What is different and unfortunate about private correctional facilities is their lack of accountability. Private prison companies are unlicensed and unregulated, and they are expanding their operations at a frenzied pace.
Since the transfer of inmates from the District to the Ohio facility began, 20 inmate stabbings have occurred; two inmates have died from these incidents. Six D.C. inmates also escaped from the Youngstown prison, prompting Ohio Gov. George Voinovich to consider closing the prison because of security concerns. These are concerns that the D.C. Department of Corrections must weigh too as it begins to review a multimillion-dollar contract with Corrections Corp. of America (CCA) to build and maintain a similar facility in the District.
CCA, the largest for-profit prison company in the world, is one of about 20 private prison companies that together bring in more than $250 million a year in revenues from taxpayer dollars. In the northeast Ohio facility, CCA kept costs down by housing violent and nonviolent inmates together -- a practice not employed at public prisons, and one that may have helped to create an explosive environment that led to the stabbings. Private prisons abide by no federal or state contract guidelines, and the reporting clause of private prison contracts also is often weak, requiring only an annual pro-forma report to a legislative committee. In addition, government monitoring of these contracts is often ineffective.
To build a prison, most private companies need only buy a chunk of land in a state where prison beds are scarce and start building.
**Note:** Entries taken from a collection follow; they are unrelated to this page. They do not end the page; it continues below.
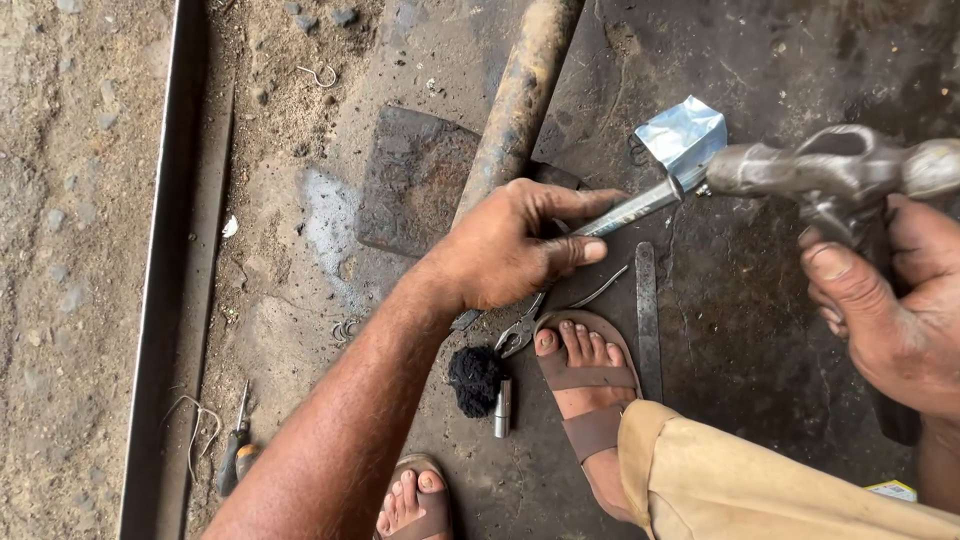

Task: The person works on a rusty driveshaft lying on the workshop floor, fitting a universal joint into the yoke. They position the joint and bearing cups by hand, then use a hammer and a metal punch to drive the cups into place, at one point holding a chisel while striking it, and press components in with pliers between hammer strikes.

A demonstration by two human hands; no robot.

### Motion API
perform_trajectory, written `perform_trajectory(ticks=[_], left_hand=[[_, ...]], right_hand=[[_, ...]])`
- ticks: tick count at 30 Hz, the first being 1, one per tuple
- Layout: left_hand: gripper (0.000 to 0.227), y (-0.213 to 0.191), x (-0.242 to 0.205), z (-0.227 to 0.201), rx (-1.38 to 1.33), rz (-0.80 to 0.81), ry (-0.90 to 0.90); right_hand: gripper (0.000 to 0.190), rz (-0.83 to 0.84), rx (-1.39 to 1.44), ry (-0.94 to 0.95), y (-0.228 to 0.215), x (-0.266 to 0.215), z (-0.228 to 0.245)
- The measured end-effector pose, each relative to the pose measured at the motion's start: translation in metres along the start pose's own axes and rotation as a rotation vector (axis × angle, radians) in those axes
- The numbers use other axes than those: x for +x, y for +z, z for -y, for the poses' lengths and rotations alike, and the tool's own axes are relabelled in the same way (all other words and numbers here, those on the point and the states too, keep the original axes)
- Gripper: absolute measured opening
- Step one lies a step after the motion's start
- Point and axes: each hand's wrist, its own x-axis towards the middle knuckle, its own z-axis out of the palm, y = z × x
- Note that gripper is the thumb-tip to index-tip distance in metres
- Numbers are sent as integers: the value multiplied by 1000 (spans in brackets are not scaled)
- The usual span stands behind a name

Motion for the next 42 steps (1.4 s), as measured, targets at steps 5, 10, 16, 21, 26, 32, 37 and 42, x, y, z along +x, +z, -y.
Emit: perform_trajectory(ticks=[5, 10, 16, 21, 26, 32, 37, 42], left_hand=[[49, 2, 2, -2, 91, -25, 31], [50, 0, 7, 2, 96, -64, 35], [49, 4, 17, 9, 136, -59, -21], [49, 4, 18, 4, 150, -44, -60], [49, 1, 17, -2, 147, -14, -89], [50, 3, 19, 13, 133, -29, -44], [49, -3, 16, 6, 171, -23, -16], [52, -13, 15, 14, -13, -12, -128]], right_hand=[[31, -18, -13, 9, 5, 3, 7], [34, -11, 6, -30, 9, 14, 8], [45, -4, 117, 74, 5, 49, 10], [43, 81, 231, 290, 15, 56, 12], [43, 164, 247, 319, -8, 57, -22], [21, 654, 1411, 129, -67, 108, -130], [40, 310, 1, 421, -9, 70, -30], [41, 386, 1281, 301, -26, 81, -60]])
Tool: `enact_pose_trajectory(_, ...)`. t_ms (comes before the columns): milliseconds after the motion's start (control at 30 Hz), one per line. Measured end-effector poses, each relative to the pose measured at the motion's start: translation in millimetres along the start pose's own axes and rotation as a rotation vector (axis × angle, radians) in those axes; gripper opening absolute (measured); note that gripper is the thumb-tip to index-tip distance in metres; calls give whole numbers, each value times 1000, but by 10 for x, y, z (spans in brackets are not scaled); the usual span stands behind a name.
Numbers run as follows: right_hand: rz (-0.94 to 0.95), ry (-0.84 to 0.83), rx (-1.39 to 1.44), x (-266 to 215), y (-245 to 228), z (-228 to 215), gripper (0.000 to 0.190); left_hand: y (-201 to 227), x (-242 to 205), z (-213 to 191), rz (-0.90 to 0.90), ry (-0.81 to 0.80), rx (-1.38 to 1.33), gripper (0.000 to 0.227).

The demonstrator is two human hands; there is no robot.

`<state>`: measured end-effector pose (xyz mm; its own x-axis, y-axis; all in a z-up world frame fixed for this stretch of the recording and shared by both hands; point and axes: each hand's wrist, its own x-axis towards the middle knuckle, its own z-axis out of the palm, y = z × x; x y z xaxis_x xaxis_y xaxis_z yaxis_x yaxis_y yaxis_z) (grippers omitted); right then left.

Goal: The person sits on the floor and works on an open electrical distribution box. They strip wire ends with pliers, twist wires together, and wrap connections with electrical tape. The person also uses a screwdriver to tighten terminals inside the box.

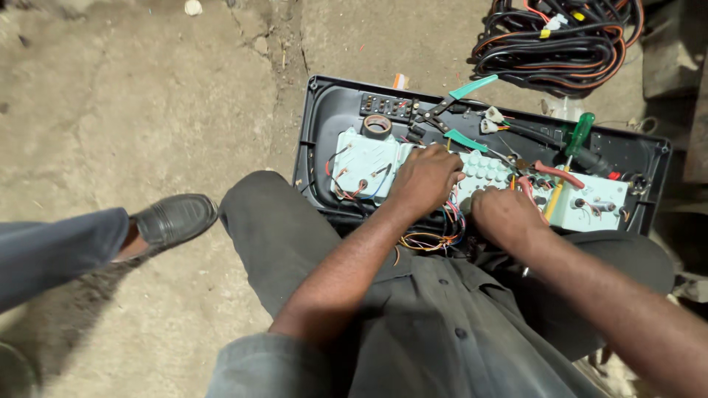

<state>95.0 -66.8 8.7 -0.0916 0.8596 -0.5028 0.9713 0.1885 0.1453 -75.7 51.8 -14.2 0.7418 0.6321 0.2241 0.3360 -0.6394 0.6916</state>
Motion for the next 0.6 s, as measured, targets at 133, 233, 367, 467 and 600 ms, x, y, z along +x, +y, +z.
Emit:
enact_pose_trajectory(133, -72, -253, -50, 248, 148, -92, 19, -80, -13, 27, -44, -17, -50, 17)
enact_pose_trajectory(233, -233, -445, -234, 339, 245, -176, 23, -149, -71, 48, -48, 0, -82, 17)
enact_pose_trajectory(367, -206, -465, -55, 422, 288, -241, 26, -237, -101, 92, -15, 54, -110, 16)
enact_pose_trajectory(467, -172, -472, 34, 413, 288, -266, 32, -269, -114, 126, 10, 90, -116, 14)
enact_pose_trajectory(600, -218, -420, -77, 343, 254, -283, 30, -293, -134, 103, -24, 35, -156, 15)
In almost all cases, by the time construction is complete, the companies have found one or several governments (often located several states away) willing to buy the beds. At last count, 17 states were doing business with for-profit prison companies.
What has compounded the negative effects of the privatization of prisons is that the constitutional safeguards and nonprofit watchdog groups previously in place to protect prisoners' rights have been all but eliminated. The Prison Litigation Reform Act, passed as part of the 1994 federal crime bill, undercut existing court orders where federal courts found local systems to be in violation of the Constitution.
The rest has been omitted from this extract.